Così, trovare degli accordi con l’antisemitismo europeo è da tempo la scelta dei dirigenti israeliani, che non si interessano alla lotta contro questo razzismo se non per mettere a tacere le critiche al loro governo, sulla scia di Netanyahu che definisce “antisemita” ogni velleità della Corte Penale Internazionale (CPI) o dell’ONU di indagare sui crimini di guerra commessi dall’esercito israeliano. Il giornalista Amir Tibon di Haaretz racconta quanto questa alleanza sia “una priorità delle forze religiose di destra in Israele, che propongono ai nazionalisti europei uno scambio: Israele vi fornirà un timbro di approvazione (alcuni lo hanno cinicamente definito un “certificato kasher”) e in cambio voi sosterrete le colonie israeliane nella Cisgiordania occupata.” Troviamo la stessa strategia nei confronti degli Stati Uniti, quando Netanyahu chiude un occhio sulle frequentazioni antisemite di Donald Trump, sull’ideologia dei fondamentalisti cristiani, la lobby filoisraeliana più potente a Washington che lo sostiene, o quando riceve il padrone di X (ex Twitter) Elon Musk a Gerusalemme alcuni giorni dopo aver approvato un tweet antisemita di quest’ultimo.
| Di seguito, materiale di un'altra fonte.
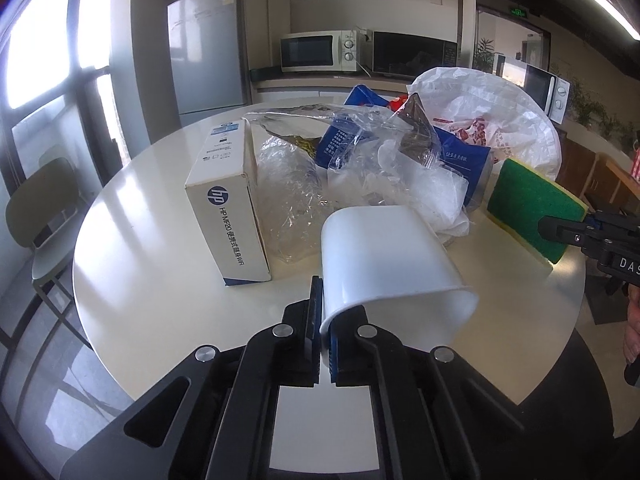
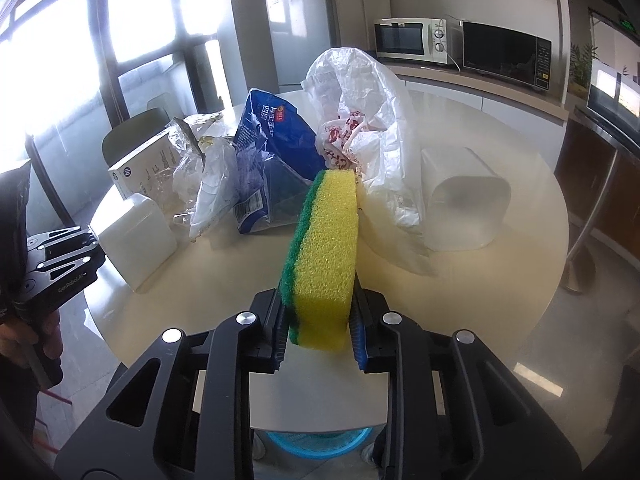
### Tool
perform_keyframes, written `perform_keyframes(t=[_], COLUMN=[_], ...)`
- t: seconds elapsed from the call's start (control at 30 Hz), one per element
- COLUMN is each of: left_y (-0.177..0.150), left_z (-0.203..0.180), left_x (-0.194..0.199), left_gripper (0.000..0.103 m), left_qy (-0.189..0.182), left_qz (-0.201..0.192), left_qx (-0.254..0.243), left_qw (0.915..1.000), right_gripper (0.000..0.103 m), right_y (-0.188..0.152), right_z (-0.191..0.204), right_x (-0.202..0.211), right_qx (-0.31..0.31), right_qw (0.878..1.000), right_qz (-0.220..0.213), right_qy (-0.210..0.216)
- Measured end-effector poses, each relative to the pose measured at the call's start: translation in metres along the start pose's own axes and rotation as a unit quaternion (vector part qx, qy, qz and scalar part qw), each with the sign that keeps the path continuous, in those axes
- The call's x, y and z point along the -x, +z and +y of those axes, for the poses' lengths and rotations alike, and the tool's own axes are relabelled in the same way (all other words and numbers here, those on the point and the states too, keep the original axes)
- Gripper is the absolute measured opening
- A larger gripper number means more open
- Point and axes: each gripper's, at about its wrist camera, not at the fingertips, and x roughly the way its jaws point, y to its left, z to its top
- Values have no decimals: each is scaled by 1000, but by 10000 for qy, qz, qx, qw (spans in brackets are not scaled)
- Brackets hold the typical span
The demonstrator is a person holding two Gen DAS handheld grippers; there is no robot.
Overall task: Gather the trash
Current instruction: 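Lift the cup and sponge and carry both down toward the blue wastebasket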
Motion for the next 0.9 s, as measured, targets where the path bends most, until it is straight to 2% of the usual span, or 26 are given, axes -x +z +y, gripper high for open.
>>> perform_keyframes(t=[0.33, 0.9], left_y=[1, -7], left_z=[3, -14], left_x=[22, 48], left_gripper=[2, 2], left_qy=[-73, -192], left_qz=[-102, -241], left_qx=[257, 196], left_qw=[9996, 9993], right_gripper=[23, 23], right_y=[-1, -7], right_z=[5, 15], right_x=[32, 66], right_qx=[191, 498], right_qw=[9996, 9975], right_qz=[-110, -186], right_qy=[173, 465])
Se il miliardario americano alla fine si è scusato, la sua piattaforma ha visto crescere del 60% i tweet antisemiti dopo che lui ne ha assunto il controllo.

La Palestina come catalizzatore

È proprio intorno alla “convergenza coloniale” che si articola il “nuovo antisemitismo” contro cui marciano, fianco a fianco, i partiti cosiddetti repubblicani e quelli di estrema destra. I loro due bersagli? Da una parte la sinistra anti-colonialista, quella che rifiuta la gerarchia dei razzismi, che non ne denuncia uno (l’antisemitismo) per negare l’esistenza dell’altro (l’islamofobia), e i musulmani nel loro insieme, che ancora ieri venivano chiamati “gli arabi”, i più anziani dei quali marciavano già 40 anni fa contro il razzismo di Stato. Questa sinistra che ha rifiutato di sbiancare il RN viene demonizzata, definita antisemita per la minima critica contro Israele, mentre il Ministro dell’Interno in nome della lotta contro l’antisemitismo, prima di essere richiamato all’ordine dai tribunali, vieta ripetutamente ai sostenitori delle vittime palestinesi di manifestare o di radunarsi.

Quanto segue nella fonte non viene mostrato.